* **What the exercise asks**: Copy exactly the lines of the material below, starting with the first and including the line that holds "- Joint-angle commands".

===== Supplied material

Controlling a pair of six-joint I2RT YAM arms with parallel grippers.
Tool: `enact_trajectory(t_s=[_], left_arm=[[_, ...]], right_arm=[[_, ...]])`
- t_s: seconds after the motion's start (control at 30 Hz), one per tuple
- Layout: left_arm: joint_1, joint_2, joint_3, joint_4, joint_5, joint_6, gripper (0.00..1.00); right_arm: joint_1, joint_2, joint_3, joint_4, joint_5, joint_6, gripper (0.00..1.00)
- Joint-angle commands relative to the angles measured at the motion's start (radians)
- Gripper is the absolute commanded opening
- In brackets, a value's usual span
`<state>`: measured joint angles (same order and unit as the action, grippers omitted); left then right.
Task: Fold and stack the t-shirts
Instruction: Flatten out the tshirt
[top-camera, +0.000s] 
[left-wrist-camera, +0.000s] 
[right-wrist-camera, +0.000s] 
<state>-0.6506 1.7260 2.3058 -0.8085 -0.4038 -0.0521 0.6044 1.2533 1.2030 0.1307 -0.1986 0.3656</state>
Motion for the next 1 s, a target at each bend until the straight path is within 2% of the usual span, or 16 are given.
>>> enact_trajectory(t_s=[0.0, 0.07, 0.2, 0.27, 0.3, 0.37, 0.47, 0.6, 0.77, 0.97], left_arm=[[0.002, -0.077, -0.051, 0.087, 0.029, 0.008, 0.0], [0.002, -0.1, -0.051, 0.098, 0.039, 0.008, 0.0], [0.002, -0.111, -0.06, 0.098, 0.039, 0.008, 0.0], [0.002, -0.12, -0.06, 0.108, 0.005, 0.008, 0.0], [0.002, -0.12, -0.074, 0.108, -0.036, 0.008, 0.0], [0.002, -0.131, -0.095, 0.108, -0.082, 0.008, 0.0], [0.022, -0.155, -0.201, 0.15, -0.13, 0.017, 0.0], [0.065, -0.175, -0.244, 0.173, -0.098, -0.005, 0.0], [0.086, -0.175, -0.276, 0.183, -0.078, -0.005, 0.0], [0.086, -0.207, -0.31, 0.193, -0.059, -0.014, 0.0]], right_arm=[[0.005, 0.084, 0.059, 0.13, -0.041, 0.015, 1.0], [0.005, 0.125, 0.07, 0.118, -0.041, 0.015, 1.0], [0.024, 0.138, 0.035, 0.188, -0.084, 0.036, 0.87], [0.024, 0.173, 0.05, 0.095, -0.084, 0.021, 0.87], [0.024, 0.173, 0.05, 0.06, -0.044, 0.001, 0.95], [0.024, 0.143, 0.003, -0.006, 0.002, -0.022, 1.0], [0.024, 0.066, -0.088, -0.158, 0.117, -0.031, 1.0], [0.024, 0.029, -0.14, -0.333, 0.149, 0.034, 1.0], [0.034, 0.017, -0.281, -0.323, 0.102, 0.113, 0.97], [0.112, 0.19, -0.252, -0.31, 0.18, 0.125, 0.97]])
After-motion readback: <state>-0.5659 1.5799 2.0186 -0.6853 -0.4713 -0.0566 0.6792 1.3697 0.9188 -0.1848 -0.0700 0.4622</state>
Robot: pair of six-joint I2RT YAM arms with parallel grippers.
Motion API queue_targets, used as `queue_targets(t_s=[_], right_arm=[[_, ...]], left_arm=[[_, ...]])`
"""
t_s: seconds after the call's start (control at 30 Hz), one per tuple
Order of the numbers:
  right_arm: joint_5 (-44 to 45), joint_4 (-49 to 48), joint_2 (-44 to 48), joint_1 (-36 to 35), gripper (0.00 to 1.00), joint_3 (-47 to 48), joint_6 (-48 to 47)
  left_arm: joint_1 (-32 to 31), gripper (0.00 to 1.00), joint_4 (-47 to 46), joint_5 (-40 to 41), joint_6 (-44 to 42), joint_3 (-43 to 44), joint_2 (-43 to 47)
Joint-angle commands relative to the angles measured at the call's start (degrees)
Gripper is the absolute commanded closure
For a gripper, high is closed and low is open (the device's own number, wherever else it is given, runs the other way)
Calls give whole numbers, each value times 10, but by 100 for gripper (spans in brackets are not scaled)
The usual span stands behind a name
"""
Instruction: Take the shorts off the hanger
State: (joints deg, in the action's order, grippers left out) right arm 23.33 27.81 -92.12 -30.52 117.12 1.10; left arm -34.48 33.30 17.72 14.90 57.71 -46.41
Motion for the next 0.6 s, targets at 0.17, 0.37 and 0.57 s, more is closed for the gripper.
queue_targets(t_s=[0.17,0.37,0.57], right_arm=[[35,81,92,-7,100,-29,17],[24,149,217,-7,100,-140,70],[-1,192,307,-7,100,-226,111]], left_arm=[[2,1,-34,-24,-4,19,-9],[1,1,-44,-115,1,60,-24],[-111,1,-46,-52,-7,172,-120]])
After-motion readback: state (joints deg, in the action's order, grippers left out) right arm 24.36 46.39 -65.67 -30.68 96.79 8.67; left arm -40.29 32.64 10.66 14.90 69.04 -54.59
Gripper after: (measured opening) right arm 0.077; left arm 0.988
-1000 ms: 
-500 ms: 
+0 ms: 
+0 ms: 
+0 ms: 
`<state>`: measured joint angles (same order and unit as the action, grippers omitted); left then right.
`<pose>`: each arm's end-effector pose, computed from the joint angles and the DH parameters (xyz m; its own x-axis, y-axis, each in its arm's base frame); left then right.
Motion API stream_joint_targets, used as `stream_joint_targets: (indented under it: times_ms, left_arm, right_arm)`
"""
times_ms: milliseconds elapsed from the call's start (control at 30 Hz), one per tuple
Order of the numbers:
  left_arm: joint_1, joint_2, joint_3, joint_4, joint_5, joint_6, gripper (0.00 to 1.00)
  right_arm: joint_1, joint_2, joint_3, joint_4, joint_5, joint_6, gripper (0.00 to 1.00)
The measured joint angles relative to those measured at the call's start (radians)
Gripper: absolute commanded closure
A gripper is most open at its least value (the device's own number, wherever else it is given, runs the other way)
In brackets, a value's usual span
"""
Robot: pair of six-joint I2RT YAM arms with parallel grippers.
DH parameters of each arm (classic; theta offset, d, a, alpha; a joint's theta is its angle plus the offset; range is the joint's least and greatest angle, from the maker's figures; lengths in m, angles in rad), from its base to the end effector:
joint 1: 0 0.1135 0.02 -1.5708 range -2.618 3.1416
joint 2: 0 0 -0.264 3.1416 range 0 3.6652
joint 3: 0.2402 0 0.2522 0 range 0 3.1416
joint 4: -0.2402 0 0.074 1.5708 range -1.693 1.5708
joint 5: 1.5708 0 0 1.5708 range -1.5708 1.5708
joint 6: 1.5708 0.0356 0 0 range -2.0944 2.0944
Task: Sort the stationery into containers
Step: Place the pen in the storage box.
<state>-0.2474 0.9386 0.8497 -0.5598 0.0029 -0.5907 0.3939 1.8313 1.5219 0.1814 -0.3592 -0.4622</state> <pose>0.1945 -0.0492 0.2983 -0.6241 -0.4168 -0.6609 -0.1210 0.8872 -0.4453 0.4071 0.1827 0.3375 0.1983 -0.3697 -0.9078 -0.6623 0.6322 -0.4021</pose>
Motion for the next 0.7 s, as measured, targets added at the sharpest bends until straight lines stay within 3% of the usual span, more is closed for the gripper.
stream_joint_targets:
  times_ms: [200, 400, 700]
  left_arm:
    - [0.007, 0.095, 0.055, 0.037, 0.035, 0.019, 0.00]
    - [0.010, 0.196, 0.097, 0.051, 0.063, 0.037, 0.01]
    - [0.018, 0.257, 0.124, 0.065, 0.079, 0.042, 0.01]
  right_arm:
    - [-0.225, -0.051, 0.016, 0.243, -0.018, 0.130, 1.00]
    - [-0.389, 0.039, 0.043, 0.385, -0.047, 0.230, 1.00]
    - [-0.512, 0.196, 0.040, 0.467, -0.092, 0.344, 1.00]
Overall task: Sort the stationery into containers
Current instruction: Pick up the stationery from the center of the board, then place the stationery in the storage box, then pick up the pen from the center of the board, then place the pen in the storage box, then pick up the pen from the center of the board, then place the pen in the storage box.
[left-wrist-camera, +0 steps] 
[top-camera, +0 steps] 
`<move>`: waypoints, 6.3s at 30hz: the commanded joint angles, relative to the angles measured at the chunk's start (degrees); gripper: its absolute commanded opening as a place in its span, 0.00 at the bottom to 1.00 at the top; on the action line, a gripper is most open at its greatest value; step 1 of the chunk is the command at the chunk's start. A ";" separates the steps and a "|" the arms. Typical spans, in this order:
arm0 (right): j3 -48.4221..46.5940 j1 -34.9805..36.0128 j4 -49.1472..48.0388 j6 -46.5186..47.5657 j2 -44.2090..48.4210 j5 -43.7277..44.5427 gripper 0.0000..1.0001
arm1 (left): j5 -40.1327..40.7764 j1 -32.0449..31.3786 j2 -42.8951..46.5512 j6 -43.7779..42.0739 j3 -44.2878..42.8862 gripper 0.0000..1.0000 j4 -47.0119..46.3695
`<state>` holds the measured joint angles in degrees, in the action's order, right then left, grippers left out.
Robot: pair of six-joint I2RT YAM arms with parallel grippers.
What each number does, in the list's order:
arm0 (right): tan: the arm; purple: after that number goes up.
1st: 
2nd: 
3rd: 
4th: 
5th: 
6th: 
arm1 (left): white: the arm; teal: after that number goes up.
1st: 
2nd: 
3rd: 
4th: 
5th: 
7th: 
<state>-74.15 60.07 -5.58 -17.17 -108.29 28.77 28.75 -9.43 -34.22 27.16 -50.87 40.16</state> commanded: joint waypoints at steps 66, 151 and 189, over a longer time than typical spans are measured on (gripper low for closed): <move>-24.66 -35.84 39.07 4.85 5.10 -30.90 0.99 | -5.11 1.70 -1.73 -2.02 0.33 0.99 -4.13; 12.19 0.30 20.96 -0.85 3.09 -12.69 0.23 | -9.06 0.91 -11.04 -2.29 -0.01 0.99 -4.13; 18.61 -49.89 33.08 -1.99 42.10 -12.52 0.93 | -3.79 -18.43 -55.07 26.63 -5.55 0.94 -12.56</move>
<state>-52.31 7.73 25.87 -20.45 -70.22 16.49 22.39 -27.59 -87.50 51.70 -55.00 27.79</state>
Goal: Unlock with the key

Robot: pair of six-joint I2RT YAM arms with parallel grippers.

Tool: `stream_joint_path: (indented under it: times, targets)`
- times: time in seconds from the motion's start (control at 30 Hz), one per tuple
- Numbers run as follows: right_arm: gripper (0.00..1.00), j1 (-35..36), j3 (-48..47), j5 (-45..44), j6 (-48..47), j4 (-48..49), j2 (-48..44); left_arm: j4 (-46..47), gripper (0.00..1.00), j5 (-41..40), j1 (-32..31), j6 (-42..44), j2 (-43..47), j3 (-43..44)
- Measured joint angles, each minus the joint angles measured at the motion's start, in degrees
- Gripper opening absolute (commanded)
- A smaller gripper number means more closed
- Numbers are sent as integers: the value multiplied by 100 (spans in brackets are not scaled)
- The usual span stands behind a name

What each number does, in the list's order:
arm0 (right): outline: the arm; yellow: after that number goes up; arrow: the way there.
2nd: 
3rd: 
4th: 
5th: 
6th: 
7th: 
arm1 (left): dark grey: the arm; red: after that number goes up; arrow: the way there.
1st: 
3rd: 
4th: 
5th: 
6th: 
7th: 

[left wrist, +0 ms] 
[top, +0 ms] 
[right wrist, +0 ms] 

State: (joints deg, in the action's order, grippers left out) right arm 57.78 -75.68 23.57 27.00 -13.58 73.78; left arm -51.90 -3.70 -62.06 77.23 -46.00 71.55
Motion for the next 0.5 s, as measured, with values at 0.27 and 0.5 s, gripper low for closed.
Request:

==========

* **Result of this exercise**:
Controlling a pair of six-joint I2RT YAM arms with parallel grippers.
Tool: `enact_trajectory(t_s=[_], left_arm=[[_, ...]], right_arm=[[_, ...]])`
- t_s: seconds after the motion's start (control at 30 Hz), one per tuple
- Layout: left_arm: joint_1, joint_2, joint_3, joint_4, joint_5, joint_6, gripper (0.00..1.00); right_arm: joint_1, joint_2, joint_3, joint_4, joint_5, joint_6, gripper (0.00..1.00)
- Joint-angle commands relative to the angles measured at the motion's start (radians)

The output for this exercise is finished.